*What to work on*: Without its pictures, the listing below is to be transcribed exactly.

*Data below*:
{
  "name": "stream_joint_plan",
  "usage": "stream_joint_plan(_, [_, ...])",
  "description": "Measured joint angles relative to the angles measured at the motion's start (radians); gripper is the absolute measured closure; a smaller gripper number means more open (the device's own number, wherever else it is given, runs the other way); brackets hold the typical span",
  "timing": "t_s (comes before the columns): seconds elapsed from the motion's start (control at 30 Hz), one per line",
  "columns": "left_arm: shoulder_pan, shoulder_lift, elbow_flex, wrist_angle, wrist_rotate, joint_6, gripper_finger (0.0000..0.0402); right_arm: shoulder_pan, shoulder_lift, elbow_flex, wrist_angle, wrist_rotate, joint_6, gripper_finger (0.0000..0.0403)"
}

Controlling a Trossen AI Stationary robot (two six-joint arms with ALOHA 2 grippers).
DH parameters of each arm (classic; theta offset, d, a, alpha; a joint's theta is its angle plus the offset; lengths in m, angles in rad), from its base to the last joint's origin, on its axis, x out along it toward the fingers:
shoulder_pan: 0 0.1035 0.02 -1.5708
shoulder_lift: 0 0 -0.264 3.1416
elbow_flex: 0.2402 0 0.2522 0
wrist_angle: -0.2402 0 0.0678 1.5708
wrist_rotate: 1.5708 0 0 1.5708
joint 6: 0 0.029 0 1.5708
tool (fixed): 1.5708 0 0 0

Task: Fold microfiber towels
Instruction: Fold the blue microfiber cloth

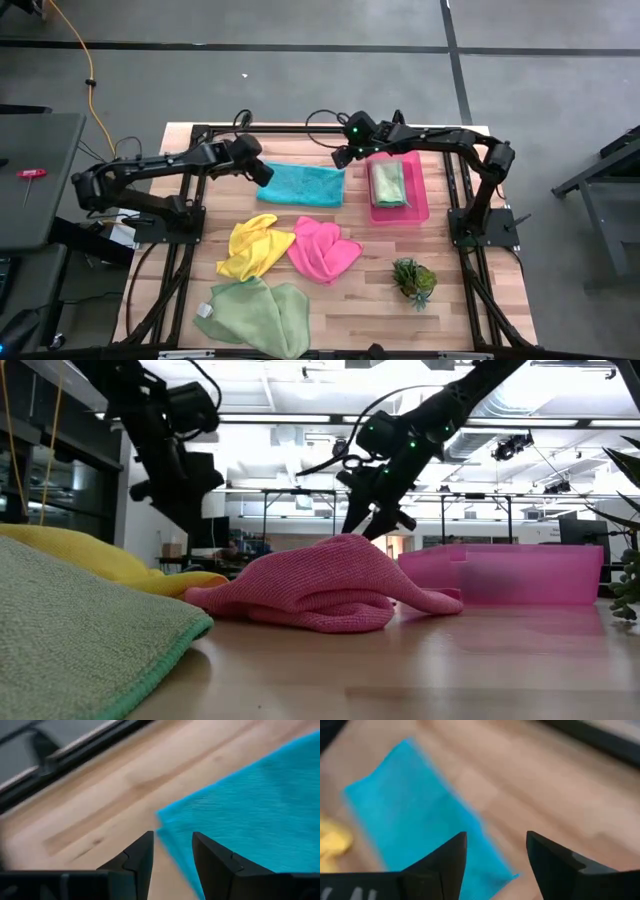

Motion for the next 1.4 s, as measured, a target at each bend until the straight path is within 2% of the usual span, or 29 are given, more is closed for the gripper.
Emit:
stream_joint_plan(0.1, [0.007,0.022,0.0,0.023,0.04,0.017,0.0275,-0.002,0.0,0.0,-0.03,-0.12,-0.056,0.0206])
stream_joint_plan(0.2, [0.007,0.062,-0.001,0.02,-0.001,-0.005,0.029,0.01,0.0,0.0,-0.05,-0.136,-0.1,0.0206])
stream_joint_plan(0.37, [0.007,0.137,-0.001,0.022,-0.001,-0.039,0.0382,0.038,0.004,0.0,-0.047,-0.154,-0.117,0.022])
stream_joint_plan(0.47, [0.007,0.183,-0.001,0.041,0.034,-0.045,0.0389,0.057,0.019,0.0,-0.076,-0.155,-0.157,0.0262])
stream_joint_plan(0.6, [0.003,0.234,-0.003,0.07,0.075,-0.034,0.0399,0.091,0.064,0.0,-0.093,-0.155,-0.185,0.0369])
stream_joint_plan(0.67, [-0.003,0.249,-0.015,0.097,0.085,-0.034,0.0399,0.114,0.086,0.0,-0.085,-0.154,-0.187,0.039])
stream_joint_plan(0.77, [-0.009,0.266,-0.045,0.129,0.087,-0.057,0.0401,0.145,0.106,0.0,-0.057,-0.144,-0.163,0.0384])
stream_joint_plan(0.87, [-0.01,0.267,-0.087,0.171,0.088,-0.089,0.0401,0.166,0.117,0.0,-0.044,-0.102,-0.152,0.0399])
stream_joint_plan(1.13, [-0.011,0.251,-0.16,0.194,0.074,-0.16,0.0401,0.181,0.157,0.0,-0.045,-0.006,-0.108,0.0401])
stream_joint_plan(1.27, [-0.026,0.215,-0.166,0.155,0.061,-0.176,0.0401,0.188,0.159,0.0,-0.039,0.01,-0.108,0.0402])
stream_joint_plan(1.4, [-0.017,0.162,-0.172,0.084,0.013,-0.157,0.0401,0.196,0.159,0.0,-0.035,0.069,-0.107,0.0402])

*Exercise answer*:
{
  "name": "stream_joint_plan",
  "usage": "stream_joint_plan(_, [_, ...])",
  "description": "Measured joint angles relative to the angles measured at the motion's start (radians); gripper is the absolute measured closure; a smaller gripper number means more open (the device's own number, wherever else it is given, runs the other way); brackets hold the typical span",
  "timing": "t_s (comes before the columns): seconds elapsed from the motion's start (control at 30 Hz), one per line",
  "columns": "left_arm: shoulder_pan, shoulder_lift, elbow_flex, wrist_angle, wrist_rotate, joint_6, gripper_finger (0.0000..0.0402); right_arm: shoulder_pan, shoulder_lift, elbow_flex, wrist_angle, wrist_rotate, joint_6, gripper_finger (0.0000..0.0403)"
}

Controlling a Trossen AI Stationary robot (two six-joint arms with ALOHA 2 grippers).
DH parameters of each arm (classic; theta offset, d, a, alpha; a joint's theta is its angle plus the offset; lengths in m, angles in rad), from its base to the last joint's origin, on its axis, x out along it toward the fingers:
shoulder_pan: 0 0.1035 0.02 -1.5708
shoulder_lift: 0 0 -0.264 3.1416
elbow_flex: 0.2402 0 0.2522 0
wrist_angle: -0.2402 0 0.0678 1.5708
wrist_rotate: 1.5708 0 0 1.5708
joint 6: 0 0.029 0 1.5708
tool (fixed): 1.5708 0 0 0

Task: Fold microfiber towels
Instruction: Fold the blue microfiber cloth


Motion for the next 1.4 s, as measured, a target at each bend until the straight path is within 2% of the usual span, or 29 are given, more is closed for the gripper.
Emit:
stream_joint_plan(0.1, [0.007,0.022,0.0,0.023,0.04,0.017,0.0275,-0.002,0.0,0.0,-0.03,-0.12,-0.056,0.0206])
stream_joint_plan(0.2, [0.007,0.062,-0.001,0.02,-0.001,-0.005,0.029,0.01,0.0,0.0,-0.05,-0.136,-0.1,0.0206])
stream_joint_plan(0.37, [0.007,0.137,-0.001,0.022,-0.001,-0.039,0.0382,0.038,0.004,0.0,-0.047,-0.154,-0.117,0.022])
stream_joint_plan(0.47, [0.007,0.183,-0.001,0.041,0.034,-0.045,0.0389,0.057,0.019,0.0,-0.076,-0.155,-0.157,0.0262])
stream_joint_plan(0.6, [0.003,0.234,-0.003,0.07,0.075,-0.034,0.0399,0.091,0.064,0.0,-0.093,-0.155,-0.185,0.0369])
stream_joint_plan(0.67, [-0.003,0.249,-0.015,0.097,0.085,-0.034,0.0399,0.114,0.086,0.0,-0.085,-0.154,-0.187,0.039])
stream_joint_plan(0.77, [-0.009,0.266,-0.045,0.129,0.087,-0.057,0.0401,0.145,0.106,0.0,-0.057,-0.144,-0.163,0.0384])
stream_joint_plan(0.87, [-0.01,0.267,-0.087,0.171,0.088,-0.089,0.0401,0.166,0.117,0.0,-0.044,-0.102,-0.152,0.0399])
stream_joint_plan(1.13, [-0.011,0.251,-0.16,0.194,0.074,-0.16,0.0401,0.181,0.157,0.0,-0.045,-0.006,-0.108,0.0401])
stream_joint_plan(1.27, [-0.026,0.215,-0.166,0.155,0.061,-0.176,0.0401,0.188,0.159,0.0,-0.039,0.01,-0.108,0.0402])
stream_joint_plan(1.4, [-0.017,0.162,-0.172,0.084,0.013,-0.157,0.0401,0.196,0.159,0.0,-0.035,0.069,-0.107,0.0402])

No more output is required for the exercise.